◆ **Brief**
Produce as output only the lines below starting at the line with "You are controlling" and continuing through the line with "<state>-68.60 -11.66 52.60", each one exactly as written.

◆ **Data for review**
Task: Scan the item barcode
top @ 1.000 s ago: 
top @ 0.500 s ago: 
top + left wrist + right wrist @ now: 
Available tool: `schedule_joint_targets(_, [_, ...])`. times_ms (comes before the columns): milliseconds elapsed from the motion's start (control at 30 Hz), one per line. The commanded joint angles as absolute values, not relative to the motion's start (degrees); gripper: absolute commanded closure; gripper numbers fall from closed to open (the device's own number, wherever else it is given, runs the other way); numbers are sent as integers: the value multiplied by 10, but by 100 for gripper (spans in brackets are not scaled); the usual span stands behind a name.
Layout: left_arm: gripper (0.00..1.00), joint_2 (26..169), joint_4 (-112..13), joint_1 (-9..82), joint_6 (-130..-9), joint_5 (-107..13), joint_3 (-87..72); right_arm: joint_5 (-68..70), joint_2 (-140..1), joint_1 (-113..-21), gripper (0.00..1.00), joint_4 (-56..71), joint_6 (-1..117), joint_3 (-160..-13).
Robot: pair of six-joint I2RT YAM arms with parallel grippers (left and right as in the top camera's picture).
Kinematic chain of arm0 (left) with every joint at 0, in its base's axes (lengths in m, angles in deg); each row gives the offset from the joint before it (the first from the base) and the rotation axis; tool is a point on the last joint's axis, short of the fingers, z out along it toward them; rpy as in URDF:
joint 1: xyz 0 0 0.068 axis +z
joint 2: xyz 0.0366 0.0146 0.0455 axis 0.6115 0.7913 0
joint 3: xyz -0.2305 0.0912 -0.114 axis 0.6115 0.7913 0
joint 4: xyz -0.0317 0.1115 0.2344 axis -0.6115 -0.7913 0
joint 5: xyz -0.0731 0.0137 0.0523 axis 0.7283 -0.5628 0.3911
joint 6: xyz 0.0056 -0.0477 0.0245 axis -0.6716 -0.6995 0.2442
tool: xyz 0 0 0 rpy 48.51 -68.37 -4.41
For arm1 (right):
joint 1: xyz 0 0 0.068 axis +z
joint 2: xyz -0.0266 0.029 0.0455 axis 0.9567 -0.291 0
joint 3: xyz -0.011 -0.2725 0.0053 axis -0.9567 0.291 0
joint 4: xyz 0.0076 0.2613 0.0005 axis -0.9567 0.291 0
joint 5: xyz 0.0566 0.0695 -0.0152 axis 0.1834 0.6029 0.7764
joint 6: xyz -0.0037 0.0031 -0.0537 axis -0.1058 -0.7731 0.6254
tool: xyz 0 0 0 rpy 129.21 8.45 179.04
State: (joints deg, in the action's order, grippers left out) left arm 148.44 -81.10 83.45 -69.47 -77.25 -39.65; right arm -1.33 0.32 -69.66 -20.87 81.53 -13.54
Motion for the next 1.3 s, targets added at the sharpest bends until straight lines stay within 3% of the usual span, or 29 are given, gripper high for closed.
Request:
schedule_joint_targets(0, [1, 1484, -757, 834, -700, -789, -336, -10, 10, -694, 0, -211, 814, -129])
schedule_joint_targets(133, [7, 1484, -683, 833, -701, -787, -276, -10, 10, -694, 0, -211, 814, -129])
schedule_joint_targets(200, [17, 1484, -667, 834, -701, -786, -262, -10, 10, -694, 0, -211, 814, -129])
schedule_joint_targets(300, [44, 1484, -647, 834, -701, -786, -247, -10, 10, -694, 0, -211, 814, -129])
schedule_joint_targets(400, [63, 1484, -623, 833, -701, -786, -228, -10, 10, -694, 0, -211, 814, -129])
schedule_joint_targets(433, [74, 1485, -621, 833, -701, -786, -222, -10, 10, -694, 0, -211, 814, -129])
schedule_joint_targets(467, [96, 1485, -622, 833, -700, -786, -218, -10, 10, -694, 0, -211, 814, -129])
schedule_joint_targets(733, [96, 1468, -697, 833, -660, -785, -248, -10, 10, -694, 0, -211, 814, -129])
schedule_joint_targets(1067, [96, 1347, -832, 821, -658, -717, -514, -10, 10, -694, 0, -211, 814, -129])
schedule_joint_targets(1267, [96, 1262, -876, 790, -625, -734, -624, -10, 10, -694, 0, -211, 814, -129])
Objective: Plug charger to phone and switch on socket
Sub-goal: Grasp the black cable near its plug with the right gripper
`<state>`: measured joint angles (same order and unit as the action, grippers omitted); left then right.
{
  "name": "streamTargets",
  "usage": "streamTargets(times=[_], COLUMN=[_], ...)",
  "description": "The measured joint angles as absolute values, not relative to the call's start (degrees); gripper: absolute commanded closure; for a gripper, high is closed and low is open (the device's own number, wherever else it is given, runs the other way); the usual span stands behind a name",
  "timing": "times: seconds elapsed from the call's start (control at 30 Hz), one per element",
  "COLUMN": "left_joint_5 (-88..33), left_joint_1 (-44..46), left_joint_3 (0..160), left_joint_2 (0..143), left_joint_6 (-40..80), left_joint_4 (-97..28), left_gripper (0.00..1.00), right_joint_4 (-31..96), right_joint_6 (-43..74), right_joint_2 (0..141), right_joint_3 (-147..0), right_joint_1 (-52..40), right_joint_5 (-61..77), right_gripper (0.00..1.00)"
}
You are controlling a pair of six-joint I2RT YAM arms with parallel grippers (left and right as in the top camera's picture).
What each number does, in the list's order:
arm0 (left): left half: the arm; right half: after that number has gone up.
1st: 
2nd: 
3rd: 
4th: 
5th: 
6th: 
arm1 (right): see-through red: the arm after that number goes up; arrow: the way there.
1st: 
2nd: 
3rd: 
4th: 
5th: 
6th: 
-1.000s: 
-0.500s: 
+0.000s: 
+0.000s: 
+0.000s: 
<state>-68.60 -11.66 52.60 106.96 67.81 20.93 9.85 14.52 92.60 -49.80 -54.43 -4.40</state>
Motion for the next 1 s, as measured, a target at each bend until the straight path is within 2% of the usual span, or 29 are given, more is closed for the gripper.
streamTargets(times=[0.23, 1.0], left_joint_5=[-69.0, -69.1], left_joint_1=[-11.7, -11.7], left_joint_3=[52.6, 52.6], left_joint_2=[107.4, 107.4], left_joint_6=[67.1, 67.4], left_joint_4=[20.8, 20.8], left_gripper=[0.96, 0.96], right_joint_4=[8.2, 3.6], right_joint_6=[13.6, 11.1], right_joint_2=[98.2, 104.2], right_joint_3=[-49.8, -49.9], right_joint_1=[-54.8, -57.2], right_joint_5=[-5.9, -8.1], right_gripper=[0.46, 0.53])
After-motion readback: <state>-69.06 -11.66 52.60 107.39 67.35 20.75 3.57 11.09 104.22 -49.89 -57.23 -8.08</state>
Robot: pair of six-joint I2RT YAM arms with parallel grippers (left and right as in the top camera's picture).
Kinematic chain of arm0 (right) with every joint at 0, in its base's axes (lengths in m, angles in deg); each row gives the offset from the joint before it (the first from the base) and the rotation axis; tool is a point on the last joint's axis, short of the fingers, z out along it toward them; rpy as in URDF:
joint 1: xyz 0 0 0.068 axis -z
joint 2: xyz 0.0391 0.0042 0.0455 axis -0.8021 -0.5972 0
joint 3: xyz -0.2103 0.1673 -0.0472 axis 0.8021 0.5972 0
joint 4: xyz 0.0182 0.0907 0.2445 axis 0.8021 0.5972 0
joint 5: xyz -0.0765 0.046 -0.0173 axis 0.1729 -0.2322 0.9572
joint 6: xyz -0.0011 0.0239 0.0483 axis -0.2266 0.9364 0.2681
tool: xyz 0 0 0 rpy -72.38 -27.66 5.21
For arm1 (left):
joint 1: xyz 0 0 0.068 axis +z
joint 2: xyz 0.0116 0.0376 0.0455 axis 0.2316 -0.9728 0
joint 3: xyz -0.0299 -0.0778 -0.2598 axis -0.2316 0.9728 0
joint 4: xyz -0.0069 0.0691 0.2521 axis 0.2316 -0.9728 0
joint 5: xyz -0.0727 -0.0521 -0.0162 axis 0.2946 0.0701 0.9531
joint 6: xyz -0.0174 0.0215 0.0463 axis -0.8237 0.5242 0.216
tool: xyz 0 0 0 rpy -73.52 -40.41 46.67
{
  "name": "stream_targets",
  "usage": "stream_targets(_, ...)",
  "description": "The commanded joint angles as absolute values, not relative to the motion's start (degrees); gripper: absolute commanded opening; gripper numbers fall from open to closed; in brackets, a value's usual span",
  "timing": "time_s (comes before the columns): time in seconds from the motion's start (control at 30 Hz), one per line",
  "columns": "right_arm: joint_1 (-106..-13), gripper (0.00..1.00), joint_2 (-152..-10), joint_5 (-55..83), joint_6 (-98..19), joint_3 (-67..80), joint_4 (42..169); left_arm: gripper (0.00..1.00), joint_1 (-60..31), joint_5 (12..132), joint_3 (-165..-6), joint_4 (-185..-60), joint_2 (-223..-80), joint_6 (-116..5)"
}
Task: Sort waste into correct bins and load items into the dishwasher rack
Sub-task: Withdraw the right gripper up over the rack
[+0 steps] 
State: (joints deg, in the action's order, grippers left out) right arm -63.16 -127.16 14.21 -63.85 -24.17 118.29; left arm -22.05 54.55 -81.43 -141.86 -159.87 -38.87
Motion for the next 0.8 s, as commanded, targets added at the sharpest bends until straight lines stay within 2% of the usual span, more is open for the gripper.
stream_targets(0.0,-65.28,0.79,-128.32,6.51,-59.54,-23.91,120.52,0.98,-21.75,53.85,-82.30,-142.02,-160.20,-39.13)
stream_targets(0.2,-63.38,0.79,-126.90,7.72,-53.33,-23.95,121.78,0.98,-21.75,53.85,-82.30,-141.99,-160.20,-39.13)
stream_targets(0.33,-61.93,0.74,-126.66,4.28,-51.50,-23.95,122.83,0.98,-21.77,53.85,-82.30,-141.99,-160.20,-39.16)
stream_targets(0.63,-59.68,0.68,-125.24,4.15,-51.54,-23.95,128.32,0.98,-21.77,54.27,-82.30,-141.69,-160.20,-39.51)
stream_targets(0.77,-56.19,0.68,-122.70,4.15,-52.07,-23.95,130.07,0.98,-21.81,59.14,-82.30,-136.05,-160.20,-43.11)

◆ **Written response**
You are controlling a pair of six-joint I2RT YAM arms with parallel grippers (left and right as in the top camera's picture).
What each number does, in the list's order:
arm0 (left): left half: the arm; right half: after that number has gone up.
1st: 
2nd: 
3rd: 
4th: 
5th: 
6th: 
arm1 (right): see-through red: the arm after that number goes up; arrow: the way there.
1st: 
2nd: 
3rd: 
4th: 
5th: 
6th: 
-1.000s: 
-0.500s: 
+0.000s: 
+0.000s: 
+0.000s: 
<state>-68.60 -11.66 52.60 106.96 67.81 20.93 9.85 14.52 92.60 -49.80 -54.43 -4.40</state>

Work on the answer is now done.